US woos immigrant entrepreneurs

US woos immigrant entrepreneurs
BENGALURU: In a move that could benefit Indian entrepreneurs, the US Citizenship and Immigration Services (USCIS) is proposing a new rule to woo immigrant entrepreneurs. Under the International Entrepreneur Rule, as it is called, entrepreneurs from outside the US will be granted a two-year stay in the country to scale up their startups with a subsequent option to extend it by another three years provided these startups show enough evidence of revenue and job creation.
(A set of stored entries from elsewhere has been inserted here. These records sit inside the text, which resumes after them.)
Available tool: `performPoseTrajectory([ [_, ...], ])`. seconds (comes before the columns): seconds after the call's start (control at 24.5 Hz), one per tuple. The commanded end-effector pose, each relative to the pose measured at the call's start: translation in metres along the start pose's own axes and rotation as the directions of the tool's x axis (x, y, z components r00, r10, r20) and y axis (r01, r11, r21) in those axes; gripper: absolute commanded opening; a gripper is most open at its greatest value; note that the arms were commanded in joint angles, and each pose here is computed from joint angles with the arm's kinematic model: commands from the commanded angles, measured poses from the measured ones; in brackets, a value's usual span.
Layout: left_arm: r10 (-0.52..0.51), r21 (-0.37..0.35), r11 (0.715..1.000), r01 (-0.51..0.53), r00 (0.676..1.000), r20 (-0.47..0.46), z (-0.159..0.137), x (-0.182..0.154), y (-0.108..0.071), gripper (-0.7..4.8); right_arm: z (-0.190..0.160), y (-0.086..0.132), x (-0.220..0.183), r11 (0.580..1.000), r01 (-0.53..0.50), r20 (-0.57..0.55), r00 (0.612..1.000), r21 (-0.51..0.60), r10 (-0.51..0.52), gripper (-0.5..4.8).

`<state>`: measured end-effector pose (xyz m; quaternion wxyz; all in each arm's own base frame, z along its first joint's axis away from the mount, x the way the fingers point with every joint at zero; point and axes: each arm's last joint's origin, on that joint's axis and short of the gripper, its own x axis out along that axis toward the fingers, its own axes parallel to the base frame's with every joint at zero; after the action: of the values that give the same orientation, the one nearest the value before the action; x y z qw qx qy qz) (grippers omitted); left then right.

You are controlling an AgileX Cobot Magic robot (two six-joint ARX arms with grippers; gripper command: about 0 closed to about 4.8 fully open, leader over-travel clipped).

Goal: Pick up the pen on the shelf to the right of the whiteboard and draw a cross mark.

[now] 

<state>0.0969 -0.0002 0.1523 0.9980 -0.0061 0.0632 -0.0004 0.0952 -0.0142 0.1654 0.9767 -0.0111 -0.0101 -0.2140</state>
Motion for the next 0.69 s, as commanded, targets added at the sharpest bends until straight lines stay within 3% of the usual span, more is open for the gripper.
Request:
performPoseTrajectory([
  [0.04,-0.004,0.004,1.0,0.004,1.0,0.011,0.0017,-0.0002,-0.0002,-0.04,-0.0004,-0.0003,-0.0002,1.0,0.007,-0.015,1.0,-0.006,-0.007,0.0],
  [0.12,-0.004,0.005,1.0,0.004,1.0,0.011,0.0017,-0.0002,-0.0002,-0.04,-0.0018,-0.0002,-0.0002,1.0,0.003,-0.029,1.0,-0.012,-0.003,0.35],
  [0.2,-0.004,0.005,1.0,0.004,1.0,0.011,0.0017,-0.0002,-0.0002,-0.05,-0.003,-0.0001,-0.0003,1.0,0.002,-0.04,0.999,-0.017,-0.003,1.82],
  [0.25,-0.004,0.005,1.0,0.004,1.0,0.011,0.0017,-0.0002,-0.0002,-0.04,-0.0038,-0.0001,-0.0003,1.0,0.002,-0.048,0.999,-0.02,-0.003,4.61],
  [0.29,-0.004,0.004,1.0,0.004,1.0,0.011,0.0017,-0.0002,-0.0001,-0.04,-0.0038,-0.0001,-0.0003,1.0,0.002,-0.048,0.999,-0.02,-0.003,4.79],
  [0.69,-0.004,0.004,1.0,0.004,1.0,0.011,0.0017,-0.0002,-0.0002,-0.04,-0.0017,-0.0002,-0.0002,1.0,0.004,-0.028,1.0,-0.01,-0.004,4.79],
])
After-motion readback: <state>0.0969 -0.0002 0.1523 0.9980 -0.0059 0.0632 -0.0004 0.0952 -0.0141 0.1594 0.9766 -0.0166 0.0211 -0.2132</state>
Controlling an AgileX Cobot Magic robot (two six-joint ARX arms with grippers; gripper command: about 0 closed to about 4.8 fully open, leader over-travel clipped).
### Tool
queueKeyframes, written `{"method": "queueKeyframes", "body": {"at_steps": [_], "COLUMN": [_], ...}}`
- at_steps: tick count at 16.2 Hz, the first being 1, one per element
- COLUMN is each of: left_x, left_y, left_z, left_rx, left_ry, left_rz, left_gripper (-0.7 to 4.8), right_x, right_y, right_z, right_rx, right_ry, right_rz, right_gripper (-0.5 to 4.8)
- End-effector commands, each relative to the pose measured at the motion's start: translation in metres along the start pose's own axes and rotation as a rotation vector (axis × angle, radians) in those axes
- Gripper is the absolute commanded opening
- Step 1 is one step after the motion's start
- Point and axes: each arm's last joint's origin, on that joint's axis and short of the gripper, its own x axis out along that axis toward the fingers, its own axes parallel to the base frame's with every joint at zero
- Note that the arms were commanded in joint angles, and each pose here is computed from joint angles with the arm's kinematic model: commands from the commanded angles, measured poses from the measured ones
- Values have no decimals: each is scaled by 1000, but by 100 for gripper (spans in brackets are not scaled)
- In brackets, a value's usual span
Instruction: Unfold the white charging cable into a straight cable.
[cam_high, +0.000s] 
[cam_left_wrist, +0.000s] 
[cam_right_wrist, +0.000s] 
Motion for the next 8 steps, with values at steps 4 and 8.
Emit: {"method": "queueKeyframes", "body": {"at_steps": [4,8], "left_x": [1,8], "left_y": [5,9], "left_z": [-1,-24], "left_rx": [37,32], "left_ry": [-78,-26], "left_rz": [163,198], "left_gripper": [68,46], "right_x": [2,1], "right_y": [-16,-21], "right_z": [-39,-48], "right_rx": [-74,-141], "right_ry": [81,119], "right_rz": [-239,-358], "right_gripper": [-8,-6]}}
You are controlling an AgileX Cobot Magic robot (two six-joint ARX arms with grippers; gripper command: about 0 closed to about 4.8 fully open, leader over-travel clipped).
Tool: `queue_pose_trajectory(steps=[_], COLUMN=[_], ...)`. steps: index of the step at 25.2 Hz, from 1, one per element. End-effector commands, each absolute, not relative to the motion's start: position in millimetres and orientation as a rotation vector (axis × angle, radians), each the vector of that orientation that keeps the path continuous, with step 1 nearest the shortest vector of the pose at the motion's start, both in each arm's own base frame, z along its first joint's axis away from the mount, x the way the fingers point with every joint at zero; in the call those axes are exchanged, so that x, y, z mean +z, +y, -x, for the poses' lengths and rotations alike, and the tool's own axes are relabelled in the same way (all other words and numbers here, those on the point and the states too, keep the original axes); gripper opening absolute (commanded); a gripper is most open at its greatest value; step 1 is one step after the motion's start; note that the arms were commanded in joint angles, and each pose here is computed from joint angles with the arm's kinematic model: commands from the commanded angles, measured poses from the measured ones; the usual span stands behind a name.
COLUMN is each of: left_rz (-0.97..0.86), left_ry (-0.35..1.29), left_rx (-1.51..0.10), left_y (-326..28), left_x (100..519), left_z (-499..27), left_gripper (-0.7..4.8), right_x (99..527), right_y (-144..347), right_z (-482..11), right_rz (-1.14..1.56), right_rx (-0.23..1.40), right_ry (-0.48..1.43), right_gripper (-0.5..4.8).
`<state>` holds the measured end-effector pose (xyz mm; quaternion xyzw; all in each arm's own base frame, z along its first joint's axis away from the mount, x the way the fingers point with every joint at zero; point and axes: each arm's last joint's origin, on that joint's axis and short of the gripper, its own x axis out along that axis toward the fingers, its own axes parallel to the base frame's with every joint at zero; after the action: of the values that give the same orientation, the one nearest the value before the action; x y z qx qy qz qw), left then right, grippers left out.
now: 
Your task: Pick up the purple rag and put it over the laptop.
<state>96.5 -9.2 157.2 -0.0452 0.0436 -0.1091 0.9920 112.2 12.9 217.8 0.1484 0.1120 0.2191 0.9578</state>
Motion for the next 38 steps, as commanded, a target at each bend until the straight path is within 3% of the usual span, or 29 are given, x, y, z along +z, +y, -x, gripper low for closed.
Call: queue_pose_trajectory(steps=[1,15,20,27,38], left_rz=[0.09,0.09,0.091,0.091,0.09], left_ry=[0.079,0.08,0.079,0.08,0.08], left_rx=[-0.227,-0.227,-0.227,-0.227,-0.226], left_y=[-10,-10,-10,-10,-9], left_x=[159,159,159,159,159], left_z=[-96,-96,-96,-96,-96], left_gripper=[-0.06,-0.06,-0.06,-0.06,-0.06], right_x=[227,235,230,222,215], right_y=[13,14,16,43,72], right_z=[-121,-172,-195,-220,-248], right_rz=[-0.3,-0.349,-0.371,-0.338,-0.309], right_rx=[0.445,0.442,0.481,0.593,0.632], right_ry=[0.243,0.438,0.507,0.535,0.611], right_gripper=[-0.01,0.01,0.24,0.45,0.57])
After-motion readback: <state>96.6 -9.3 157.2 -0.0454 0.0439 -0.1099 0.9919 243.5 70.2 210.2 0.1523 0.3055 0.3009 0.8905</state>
“It’s a good step. It could definitely encourage Indian entrepreneurs to headquarter in the US, where they have better access to funds and higher valuations. Existing investors in such qualifying companies may also encourage their portfolio to do this, as it could provide better exit opportunities, by way of acquisitions and IPOs,” said Karthik Mahalingam, national practice head for venture capital in law firm Shardul Amarchand Mangaldas.
The US EB5 visa does offer immigration benefits for entrepreneurs investing in businesses in the US. But that is more restrictive. And it requires a minimum investment in the US of $1 million ($500,000 in certain areas of high unemployment or rural areas).
“The proposed rule would allow the Department of Homeland Security (DHS) to use its existing discretionary statutory parole authority for entrepreneurs whose stay in the US would provide a significant public benefit through the substantial and demonstrated potential for rapid business growth and job creation,” the USCIS said in a statement.
The startups considered under the rule have to meet certain criteria. The entrepreneur has to have a significant ownership interest in the startup (at least 15%) and have an active and central role to its operations. It should have been incorporated in the US in the last three years and should have raised $345,000 from US investors or should have received grants of at least $100,000 from federal or state government authorities.

Vikram Shroff, head of HR law practice at law firm Nishith Desai Associates, said startups may find it difficult to meet the eligibility criteria including demonstrating the potential for rapid business growth and job creation. “It remains to be seen if Indian entrepreneurs will truly make best use of this new visa rule, like they did with H-1B and L-1 visas,” he said.
The proposed rule will be up for public discussion for 45 days, after which the USCIS will take a final call.
“The proposed rule makes it more legit to raise funding in the US. It also provides Indian-founded startups with favourable equity structures and regulations,” said Sachin Gupta, co-founder of programming platform HackerEarth.
Abhijit Bose, cofounder of Ezetap, said, “This has minimal impact on the Indian ecosystem story, but it might accelerate the migration of CEOs/sales heads of companies to the US. The new rule seems designed more to encourage Indian-origin entrepreneurs to stay back to explore opportunities in the US.”
Immigrants have founded more than half (44 of 87) of America’s startup companies valued at $1 billion or more and are key members of management or product teams in over 70% (62 of 87) of these companies, according to research by the National Foundation for American Policy.